* Problem requirements:
In the material below, find the span from the line with "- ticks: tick" to the line with "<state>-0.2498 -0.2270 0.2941" and transcribe only those lines, exactly, ends included, without the pictures.

* Data extract:
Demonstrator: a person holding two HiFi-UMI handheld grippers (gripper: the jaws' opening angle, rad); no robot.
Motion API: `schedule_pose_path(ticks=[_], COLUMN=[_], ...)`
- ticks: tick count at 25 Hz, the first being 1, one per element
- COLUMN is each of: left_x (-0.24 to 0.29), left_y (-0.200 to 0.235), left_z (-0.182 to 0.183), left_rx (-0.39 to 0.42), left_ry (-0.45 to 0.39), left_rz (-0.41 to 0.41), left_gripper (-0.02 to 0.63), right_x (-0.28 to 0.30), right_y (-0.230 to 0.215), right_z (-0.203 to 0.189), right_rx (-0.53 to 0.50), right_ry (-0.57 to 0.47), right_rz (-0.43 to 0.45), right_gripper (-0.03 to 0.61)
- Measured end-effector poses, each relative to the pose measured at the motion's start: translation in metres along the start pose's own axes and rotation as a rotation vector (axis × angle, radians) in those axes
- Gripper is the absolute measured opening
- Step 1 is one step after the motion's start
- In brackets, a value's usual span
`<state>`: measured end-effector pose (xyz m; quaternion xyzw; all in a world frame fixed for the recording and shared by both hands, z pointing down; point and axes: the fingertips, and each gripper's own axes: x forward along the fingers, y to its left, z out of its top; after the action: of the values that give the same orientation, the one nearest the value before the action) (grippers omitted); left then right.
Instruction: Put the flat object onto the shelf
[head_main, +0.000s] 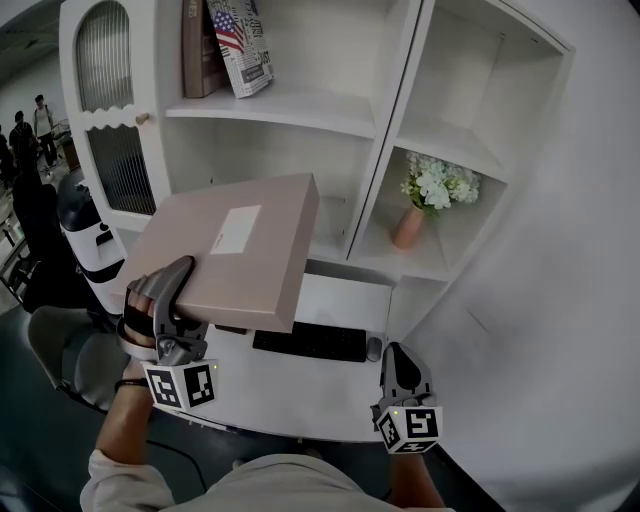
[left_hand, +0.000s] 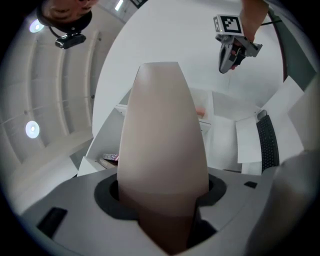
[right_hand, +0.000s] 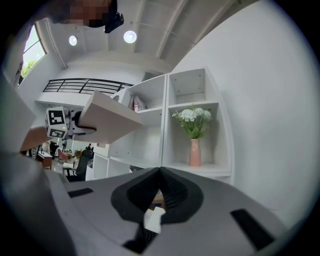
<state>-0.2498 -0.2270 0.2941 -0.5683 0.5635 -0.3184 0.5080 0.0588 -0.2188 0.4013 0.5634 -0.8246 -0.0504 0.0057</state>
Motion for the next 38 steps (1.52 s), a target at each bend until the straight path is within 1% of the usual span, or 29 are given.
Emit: schedule_pose_path(ticks=[8, 11, 16, 25, 31, 38], left_x=[0.028, 0.038, 0.056, 0.09, 0.112, 0.134], left_y=[-0.017, -0.024, -0.037, -0.067, -0.093, -0.118], left_z=[0.013, 0.015, 0.015, 0.013, 0.004, -0.006], left_rx=[0.137, 0.17, 0.174, 0.22, 0.232, 0.267], left_ry=[-0.019, -0.015, -0.005, 0.008, 0.026, 0.041], left_rz=[-0.106, -0.152, -0.207, -0.271, -0.326, -0.373], left_gripper=[0.276, 0.278, 0.276, 0.276, 0.276, 0.278], right_x=[-0.009, -0.012, -0.016, -0.024, -0.023, -0.016], right_y=[-0.014, -0.017, -0.024, -0.047, -0.06, -0.07], right_z=[0.002, 0.001, -0.002, -0.007, -0.015, -0.022], right_rx=[-0.006, -0.005, -0.004, 0.001, 0.008, 0.014], right_ry=[0.001, 0.002, 0.005, 0.016, 0.032, 0.044], right_rz=[-0.028, -0.033, -0.046, -0.096, -0.119, -0.14], right_gripper=[0.003, 0.003, 0.003, 0.003, 0.003, 0.003])
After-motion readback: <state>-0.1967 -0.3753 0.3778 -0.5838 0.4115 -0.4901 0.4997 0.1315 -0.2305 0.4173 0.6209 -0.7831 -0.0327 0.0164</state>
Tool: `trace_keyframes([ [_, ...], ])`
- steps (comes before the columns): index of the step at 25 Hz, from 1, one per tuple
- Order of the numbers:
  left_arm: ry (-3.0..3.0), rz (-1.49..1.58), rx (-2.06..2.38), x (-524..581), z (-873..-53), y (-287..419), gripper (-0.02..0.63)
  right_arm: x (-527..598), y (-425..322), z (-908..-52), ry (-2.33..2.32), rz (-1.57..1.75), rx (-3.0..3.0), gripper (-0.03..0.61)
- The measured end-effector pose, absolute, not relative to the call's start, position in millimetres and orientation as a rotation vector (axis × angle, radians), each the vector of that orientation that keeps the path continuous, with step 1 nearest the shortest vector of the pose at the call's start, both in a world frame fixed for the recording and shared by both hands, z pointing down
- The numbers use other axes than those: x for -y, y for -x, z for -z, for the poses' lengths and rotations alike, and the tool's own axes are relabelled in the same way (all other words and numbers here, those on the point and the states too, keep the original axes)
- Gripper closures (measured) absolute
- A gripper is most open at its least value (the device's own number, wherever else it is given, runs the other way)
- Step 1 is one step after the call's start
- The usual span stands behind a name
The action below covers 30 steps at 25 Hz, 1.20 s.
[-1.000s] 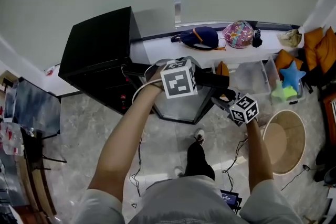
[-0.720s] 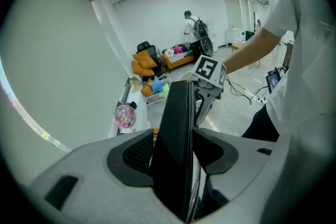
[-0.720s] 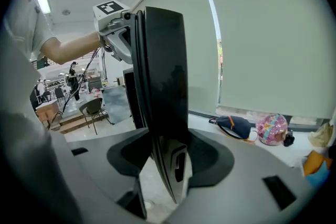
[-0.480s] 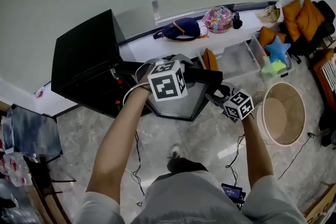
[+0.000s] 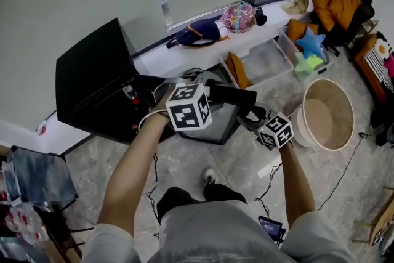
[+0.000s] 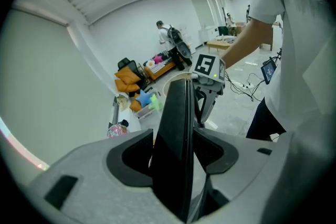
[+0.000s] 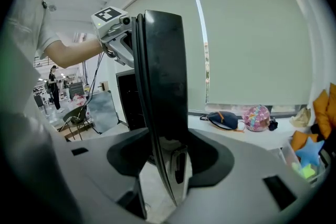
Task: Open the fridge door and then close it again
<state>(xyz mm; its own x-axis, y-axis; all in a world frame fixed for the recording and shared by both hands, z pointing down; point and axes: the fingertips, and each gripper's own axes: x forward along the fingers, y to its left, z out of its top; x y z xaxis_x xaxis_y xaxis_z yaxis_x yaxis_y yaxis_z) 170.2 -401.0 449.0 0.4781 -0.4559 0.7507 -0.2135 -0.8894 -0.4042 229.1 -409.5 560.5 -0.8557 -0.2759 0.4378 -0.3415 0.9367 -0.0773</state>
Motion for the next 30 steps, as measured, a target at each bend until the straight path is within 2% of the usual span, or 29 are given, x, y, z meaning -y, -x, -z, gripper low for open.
trace_keyframes([
  [20, 2.410, 1.240, -0.205, 310, -451, -158, 0.383, 296, -216, -561, -0.769, -0.298, 2.578, 0.376],
  [30, 2.342, 1.135, 0.018, 255, -449, -137, 0.383, 231, -193, -560, -1.072, -0.358, 2.507, 0.376],
])
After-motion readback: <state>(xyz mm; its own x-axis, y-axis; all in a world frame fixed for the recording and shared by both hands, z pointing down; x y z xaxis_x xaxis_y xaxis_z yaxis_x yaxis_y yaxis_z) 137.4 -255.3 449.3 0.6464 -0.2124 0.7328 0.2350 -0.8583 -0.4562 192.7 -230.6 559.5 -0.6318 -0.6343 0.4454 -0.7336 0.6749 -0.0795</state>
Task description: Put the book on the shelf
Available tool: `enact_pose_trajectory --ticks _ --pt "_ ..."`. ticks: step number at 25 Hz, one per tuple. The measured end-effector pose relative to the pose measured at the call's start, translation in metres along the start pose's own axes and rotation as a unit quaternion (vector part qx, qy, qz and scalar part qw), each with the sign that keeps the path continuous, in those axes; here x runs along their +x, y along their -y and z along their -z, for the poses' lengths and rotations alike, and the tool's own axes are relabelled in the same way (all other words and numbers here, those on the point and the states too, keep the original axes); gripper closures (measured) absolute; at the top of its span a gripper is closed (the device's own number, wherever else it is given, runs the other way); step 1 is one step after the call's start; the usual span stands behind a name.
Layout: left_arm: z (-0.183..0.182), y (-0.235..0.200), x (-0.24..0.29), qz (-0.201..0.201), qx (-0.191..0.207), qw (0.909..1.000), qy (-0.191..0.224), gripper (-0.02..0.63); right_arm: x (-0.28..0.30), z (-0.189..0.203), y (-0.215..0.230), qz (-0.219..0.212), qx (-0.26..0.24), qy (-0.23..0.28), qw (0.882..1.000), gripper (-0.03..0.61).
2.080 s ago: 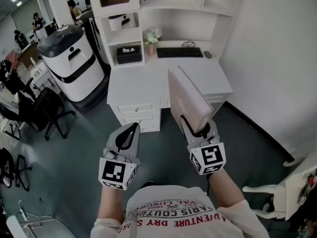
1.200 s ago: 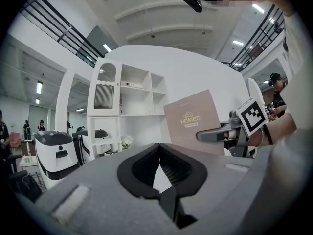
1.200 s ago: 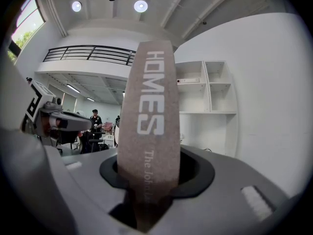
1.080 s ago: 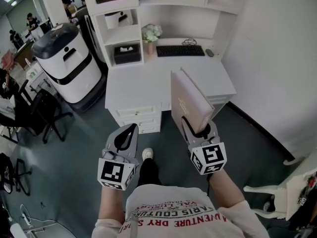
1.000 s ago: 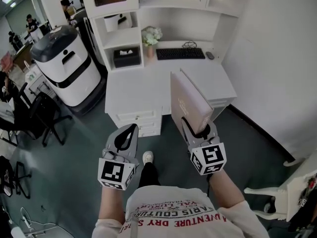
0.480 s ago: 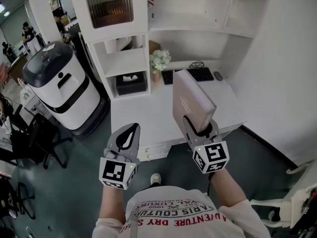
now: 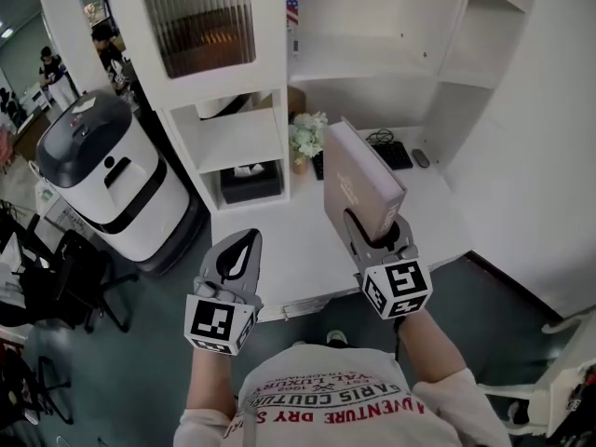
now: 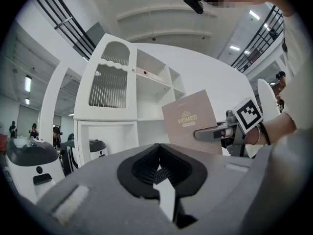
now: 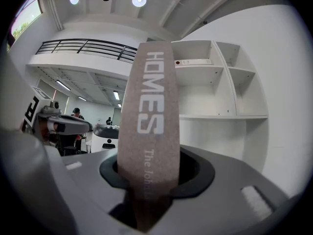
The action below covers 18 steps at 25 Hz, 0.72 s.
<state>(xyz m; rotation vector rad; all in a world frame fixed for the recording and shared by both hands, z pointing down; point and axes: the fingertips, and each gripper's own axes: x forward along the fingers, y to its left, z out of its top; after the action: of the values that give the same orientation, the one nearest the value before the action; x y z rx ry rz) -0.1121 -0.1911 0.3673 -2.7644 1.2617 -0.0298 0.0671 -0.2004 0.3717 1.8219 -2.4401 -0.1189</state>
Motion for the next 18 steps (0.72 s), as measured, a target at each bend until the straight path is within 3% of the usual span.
enact_pose_trajectory --ticks 8,18 --pt "-0.016 -0.001 0.041 -0.026 0.016 0.9995 0.006 0.607 0.039 -0.037 0.034 -0.026 -0.027 0.034 0.999 0.4" --pt "-0.031 0.01 0.08 -0.041 0.017 0.999 0.009 0.607 0.08 -0.145 0.068 -0.04 -0.076 0.109 0.99 0.4"
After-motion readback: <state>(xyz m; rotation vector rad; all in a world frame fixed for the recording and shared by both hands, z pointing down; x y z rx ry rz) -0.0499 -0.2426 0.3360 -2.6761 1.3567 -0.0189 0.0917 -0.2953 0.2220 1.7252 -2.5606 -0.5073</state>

* Response:
- ticks: tick count at 25 Hz, the first being 1, one per element
- COLUMN is each of: left_x (-0.24 to 0.29), left_y (-0.200 to 0.235), left_z (-0.182 to 0.183), left_rx (-0.39 to 0.42), left_ry (-0.45 to 0.39), left_rz (-0.41 to 0.41), left_gripper (-0.02 to 0.63), right_x (-0.28 to 0.30), right_y (-0.230 to 0.215), right_z (-0.203 to 0.189), right_rx (-0.53 to 0.50), right_ry (-0.57 to 0.47), right_rz (-0.43 to 0.45), right_gripper (-0.03 to 0.61)
- Measured end-effector poses, each relative to the pose measured at the motion's start: translation in metres along the start pose's own axes and rotation as a rotation vector (axis × angle, radians) in those axes
- Gripper is the absolute measured opening
- Step 1 is one step after the motion's start
- In brackets, a value's usual span
`<state>`: measured end-effector pose (xyz m; quaternion xyzw; all in a world frame fixed for the recording and shared by both hands, z pointing down; point and axes: the fingertips, and each gripper's own axes: x forward along the fingers, y to its left, z out of its top; after the action: of the values that give the same orientation, the one nearest the value before the action) (grippers omitted); left then right.
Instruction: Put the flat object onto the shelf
[head_main, +0.000s] 
[left_hand, +0.000s] 
[right_hand, +0.000s] 
<state>-0.2498 -0.2270 0.2941 -0.5683 0.5635 -0.3184 0.5080 0.0588 -0.2188 0.4013 0.5634 -0.8246 -0.0504 0.0057</state>

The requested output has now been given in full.